Thursday, March 05, 2015
A small woman I do not know pushes her knee between my thighs and moves her face closer to mine. I can feel the jets of breath from her nostrils upon my face.
I’m unsure when I have last felt so awkward, unhappy and anxious to be somewhere else.
“Is this any better?” She asks.
It’s really not.
I have not visited an optician in nine years. My existing spectacles have one arm and the lenses routinely fall-out. It has become a Sisyphian task to keep them assembled long enough to watch thirty-minutes of television. Something I rarely do anyway but it’s not the point.
People being close to me, touching me or having their face near mine is not a favourite. My own mother, after the death of her father - my grandfather (obviously) - has recently become a ‘hugger’ after thirty-nine years of perfectly comfortable physical and emotional distance.
That’s bad enough. But this unknown young lady putting her fingers behind my ears and breathing her lunch in my face is intolerable.
“Any better?” She asks again.
I resolve to say ‘yes’ to anything she ever asks so I no longer need to be near her.

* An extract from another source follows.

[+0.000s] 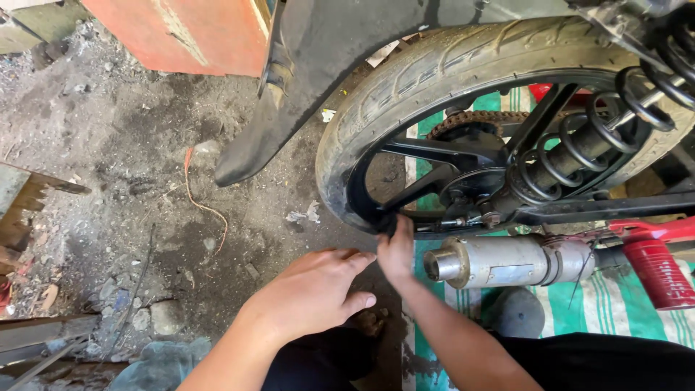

“How’s this”? It’s like this : I’m in a distressingly unfamiliar situation, I’m about to be robbed of my routine short-sightedness which has been a source of comfort as I’ve not been able to see anything that may trouble me whilst enjoying the subconscious effect of not being able to see anyone too far away – as a result one’s brain assumes no-one can see you, it’s like having a superpower - and I’m jittery and just want to be on my own.
I say none of this.
Three days later I have an uncomfortable pair of spectacles for the first time in years.
And realise I am due a haircut. Will this hell ever end?